Dragos tracks vulnerabilities that add new functionalities into the industrial environment that previously didn’t exist, as well as vulnerabilities that are actively being exploited by adversaries, Lee said.

When it comes to addressing vulnerabilities, Dragos recommends the “Now, Next and Never” framework.

According to the report, the 2% of Now category vulnerabilities in 2022 were perimeter-facing and network-exploitable. The Next category covers limited and possible threats that might be network exploitable but require more work, access and knowledge for an adversary to exploit. Many vulnerabilities could be mitigated through updated firewall rules, according to the report.

In 2022, 95% of the vulnerabilities fell into the Next category, and Lee said these could be dealt with during maintenance periods. The 3% of vulnerabilities from 2022 in the Never category pose a possible threat but rarely require action or prioritization and should be monitored at minimum rather than be ignored, the report said.

Ransomware

Dragos reported an 87% increase in ransomware attacks in 2022 over 2021, with the manufacturing sector targeted in 72% of attacks.

“They're definitely going after manufacturing a heck of a lot more than electric and oil and gas,” Lee said.

ransomware by sector
72% of all 2022 ransomware attacks Dragos tracked targeted 437 manufacturing entities
in 104 unique manufacturing subsectors. Of those, 9% of attacks targeted food and beverage; 5% targeted the energy sector; 4% percent targeted the pharmaceuticals; 3% targeted the oil and natural gas sector. 10% of victims were in metal products manufacturing, 9% were in automotive, 6% were in electronic and semiconductor, 5.7% were in building materials, 5.5% were in industrial equipment and supplies manufacturing, and 5% were in plastics. (Source: Dragos Industrial Cybersecurity Year In Review 2022)

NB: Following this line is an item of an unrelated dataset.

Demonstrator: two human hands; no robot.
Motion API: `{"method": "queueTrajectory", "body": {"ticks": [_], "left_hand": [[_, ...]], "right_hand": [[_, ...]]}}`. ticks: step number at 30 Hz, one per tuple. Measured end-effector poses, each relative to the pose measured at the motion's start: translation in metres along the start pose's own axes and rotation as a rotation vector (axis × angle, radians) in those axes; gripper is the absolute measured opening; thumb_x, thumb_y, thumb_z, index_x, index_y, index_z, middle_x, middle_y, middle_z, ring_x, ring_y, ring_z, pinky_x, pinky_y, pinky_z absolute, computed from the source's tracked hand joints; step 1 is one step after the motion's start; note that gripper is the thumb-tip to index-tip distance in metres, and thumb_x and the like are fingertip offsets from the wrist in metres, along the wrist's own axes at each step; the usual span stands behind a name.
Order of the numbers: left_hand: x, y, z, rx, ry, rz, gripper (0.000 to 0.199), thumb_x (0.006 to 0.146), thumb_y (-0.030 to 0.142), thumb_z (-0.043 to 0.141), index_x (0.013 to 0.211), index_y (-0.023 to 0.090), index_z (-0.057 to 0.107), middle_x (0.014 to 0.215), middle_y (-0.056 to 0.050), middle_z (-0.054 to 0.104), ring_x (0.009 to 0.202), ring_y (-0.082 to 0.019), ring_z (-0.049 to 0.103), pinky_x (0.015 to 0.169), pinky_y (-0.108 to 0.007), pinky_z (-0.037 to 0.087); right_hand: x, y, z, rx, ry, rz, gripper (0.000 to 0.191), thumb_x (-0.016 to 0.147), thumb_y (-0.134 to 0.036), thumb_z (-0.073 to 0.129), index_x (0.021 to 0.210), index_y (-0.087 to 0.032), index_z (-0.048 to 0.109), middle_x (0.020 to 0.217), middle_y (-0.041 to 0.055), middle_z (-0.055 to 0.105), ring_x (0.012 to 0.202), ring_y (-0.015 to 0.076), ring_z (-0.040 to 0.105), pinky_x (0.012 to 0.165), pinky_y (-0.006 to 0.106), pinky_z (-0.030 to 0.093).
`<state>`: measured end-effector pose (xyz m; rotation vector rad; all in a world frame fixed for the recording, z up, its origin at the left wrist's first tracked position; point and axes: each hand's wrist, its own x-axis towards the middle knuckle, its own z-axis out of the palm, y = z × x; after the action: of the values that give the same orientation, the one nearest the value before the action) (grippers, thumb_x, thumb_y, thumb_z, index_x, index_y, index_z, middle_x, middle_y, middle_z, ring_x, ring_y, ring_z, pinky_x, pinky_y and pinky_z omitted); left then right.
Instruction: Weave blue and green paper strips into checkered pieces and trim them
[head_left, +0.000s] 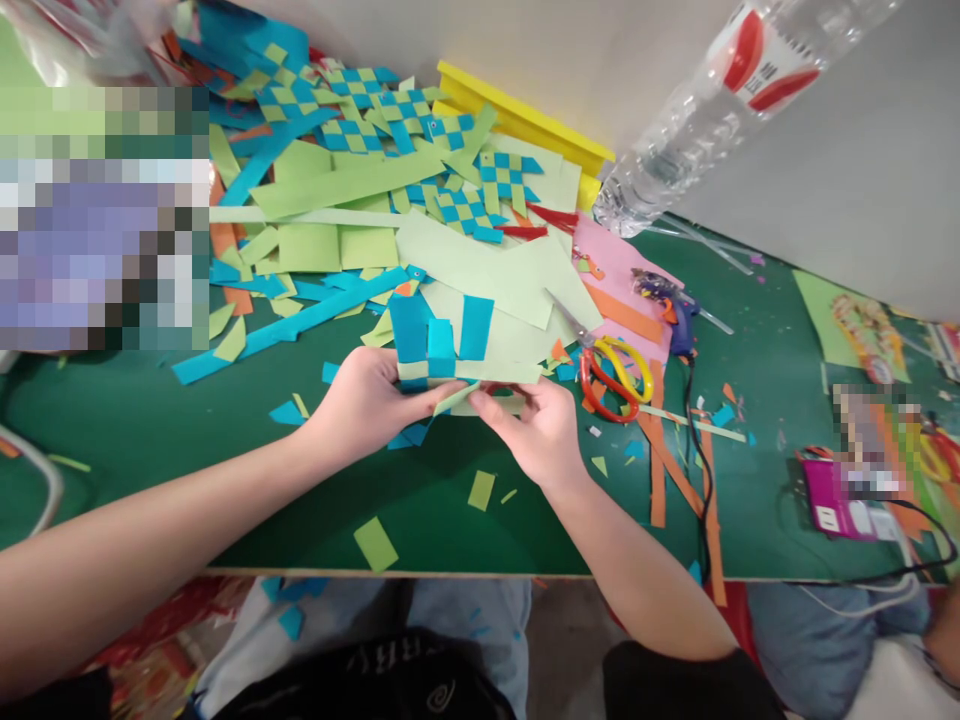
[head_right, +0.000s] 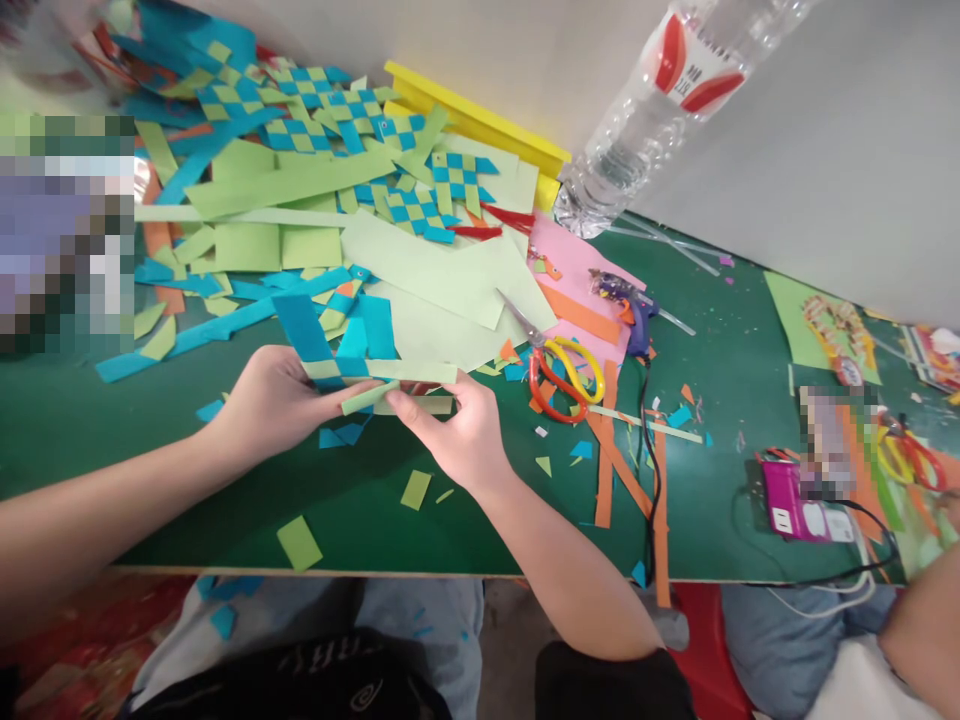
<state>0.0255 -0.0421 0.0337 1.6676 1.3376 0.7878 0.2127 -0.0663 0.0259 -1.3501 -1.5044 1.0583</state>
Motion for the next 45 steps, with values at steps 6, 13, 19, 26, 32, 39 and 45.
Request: {"method": "queueTrajectory", "body": {"ticks": [6, 13, 19, 26, 32, 39, 45], "left_hand": [[-0.0012, -0.0002, 0.0004, 0.027, -0.043, -0.015, 0.036, 0.074, 0.049, 0.064, 0.055, 0.019, 0.065, 0.05, 0.0, 0.062, 0.049, -0.013, 0.052, 0.046, -0.023, 0.041], [0.001, -0.0021, 0.0007, 0.074, -0.036, -0.05, 0.045, 0.073, 0.053, 0.062, 0.047, 0.018, 0.053, 0.041, 0.003, 0.043, 0.042, -0.008, 0.032, 0.039, -0.022, 0.026], [0.0009, 0.0031, -0.0017, -0.041, -0.118, 0.032, 0.052, 0.084, 0.047, 0.052, 0.046, 0.018, 0.032, 0.044, 0.006, 0.026, 0.042, -0.006, 0.022, 0.038, -0.021, 0.019], [0.0001, 0.0031, -0.0025, -0.155, -0.17, -0.015, 0.04, 0.078, 0.051, 0.061, 0.057, 0.017, 0.056, 0.05, 0.004, 0.043, 0.044, -0.007, 0.034, 0.04, -0.019, 0.028], [0.0026, 0.0, 0.0003, -0.037, -0.101, -0.035, 0.035, 0.075, 0.05, 0.065, 0.07, 0.015, 0.072, 0.055, 0.002, 0.06, 0.046, -0.007, 0.041, 0.041, -0.019, 0.032], [0.0009, -0.0016, -0.0009, -0.019, -0.053, 0.015, 0.031, 0.077, 0.047, 0.066, 0.077, 0.018, 0.075, 0.068, 0.0, 0.072, 0.054, -0.01, 0.054, 0.049, -0.019, 0.043], [0.0003, 0.0, 0.0004, -0.005, -0.032, 0.053, 0.028, 0.076, 0.044, 0.067, 0.072, 0.017, 0.075, 0.064, 0.001, 0.071, 0.052, -0.009, 0.054, 0.047, -0.019, 0.041]], "right_hand": [[0.0008, 0.002, 0.0005, 0.076, -0.016, -0.01, 0.012, 0.075, -0.031, 0.073, 0.077, -0.022, 0.066, 0.075, -0.0014, 0.069, 0.074, 0.0141, 0.066, 0.07, 0.028, 0.053], [0.0015, 0.0004, -0.0009, 0.116, -0.009, 0.038, 0.014, 0.073, -0.034, 0.075, 0.074, -0.022, 0.067, 0.073, -0.0013, 0.069, 0.072, 0.0144, 0.065, 0.065, 0.026, 0.054], [0.0013, 0.0025, -0.0016, 0.155, 0.01, 0.079, 0.014, 0.071, -0.032, 0.077, 0.076, -0.021, 0.068, 0.074, -0.0007, 0.069, 0.072, 0.0152, 0.066, 0.068, 0.028, 0.054], [0.0021, -0.0006, -0.0024, 0.134, 0.004, 0.04, 0.013, 0.076, -0.033, 0.072, 0.074, -0.022, 0.065, 0.07, -0.0029, 0.066, 0.068, 0.0122, 0.063, 0.062, 0.025, 0.052], [0.0026, -0.0003, -0.0016, 0.122, -0.01, -0.019, 0.01, 0.078, -0.031, 0.069, 0.075, -0.023, 0.065, 0.072, -0.0032, 0.067, 0.071, 0.0124, 0.064, 0.069, 0.027, 0.054], [0.0024, -0.0003, -0.0027, 0.112, -0.014, -0.005, 0.01, 0.079, -0.032, 0.068, 0.075, -0.023, 0.066, 0.072, -0.0027, 0.068, 0.071, 0.0132, 0.064, 0.069, 0.028, 0.053], [0.0021, -0.0035, -0.0038, 0.08, -0.022, -0.028, 0.008, 0.081, -0.029, 0.066, 0.076, -0.023, 0.064, 0.072, -0.0031, 0.066, 0.07, 0.0122, 0.062, 0.068, 0.027, 0.053]]}}
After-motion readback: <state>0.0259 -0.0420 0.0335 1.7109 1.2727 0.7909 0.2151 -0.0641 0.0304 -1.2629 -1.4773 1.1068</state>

And with that spike in attacks, Lee is seeing more manufactures paying ransom. Whether to pay is not a clear-cut decision, he said, but he advocates not paying when possible.

Some groups, for instance, are able to return data in exchange for the ransom, but some are not.

“One of the things that's very common during ransomware cases is you'll work with the insurance companies that have brokers and those brokers will end up knowing and tracking the different groups and saying, ‘Hey, we've had experience with this group, you can pay them,’ or ‘We’ve had experience with this group, it doesn’t matter to pay them,’” Lee said.